§ **About this exercise**
What are the lines of the listing below, word for word, from the first down to the one that contains "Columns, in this"?

———

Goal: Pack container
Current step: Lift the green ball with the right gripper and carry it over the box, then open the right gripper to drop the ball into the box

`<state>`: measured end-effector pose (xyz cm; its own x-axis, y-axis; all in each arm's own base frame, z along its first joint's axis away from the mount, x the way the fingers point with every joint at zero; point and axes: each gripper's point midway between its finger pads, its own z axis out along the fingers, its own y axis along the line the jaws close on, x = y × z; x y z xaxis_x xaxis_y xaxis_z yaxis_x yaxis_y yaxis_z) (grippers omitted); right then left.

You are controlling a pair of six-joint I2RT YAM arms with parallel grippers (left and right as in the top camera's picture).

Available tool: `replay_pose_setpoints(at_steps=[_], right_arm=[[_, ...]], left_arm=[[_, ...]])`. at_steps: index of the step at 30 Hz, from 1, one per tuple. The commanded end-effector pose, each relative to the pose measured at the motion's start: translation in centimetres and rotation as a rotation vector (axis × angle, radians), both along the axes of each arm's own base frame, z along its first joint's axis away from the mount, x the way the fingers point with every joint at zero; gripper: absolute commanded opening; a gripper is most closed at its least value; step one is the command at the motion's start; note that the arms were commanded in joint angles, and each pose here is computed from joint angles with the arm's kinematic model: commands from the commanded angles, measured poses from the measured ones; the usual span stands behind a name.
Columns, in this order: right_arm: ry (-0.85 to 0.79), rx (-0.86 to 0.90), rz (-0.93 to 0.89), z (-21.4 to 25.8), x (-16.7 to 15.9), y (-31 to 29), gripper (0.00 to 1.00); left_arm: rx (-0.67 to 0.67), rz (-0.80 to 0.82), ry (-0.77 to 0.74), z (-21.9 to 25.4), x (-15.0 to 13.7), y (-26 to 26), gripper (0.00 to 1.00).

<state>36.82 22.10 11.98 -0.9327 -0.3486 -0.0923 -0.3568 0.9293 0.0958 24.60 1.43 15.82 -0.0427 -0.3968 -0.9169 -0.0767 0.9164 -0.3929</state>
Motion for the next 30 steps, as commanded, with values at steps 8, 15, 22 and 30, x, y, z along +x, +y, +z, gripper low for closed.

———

§ **Task result**
Goal: Pack container
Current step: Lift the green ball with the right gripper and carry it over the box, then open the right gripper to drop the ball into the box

`<state>`: measured end-effector pose (xyz cm; its own x-axis, y-axis; all in each arm's own base frame, z along its first joint's axis away from the mount, x the way the fingers point with every joint at zero; point and axes: each gripper's point midway between its finger pads, its own z axis out along the fingers, its own y axis along the line the jaws close on, x = y × z; x y z xaxis_x xaxis_y xaxis_z yaxis_x yaxis_y yaxis_z) (grippers omitted); right then left.

You are controlling a pair of six-joint I2RT YAM arms with parallel grippers (left and right as in the top camera's picture).

Available tool: `replay_pose_setpoints(at_steps=[_], right_arm=[[_, ...]], left_arm=[[_, ...]])`. at_steps: index of the step at 30 Hz, from 1, one per tuple. The commanded end-effector pose, each relative to the pose measured at the motion's start: translation in centimetres and rotation as a rotation vector (axis × angle, radians), both along the axes of each arm's own base frame, z along its first joint's axis away from the mount, x the way the fingers point with every joint at zero; gripper: absolute commanded opening; a gripper is most closed at its least value; step one is the command at the motion's start; note that the arms were commanded in joint angles, and each pose here is computed from joint angles with the arm's kinematic model: commands from the commanded angles, measured poses from the measured ones; the usual span stands behind a name.
Columns, in this order: right_arm: ry (-0.85 to 0.79), rx (-0.86 to 0.90), rz (-0.93 to 0.89), z (-21.4 to 25.8), x (-16.7 to 15.9), y (-31 to 29), gripper (0.00 to 1.00); left_arm: rx (-0.67 to 0.67), rz (-0.80 to 0.82), ry (-0.77 to 0.74), z (-21.9 to 25.4), x (-15.0 to 13.7), y (-26 to 26), gripper (0.00 to 1.00).

The requested output has been fully supplied.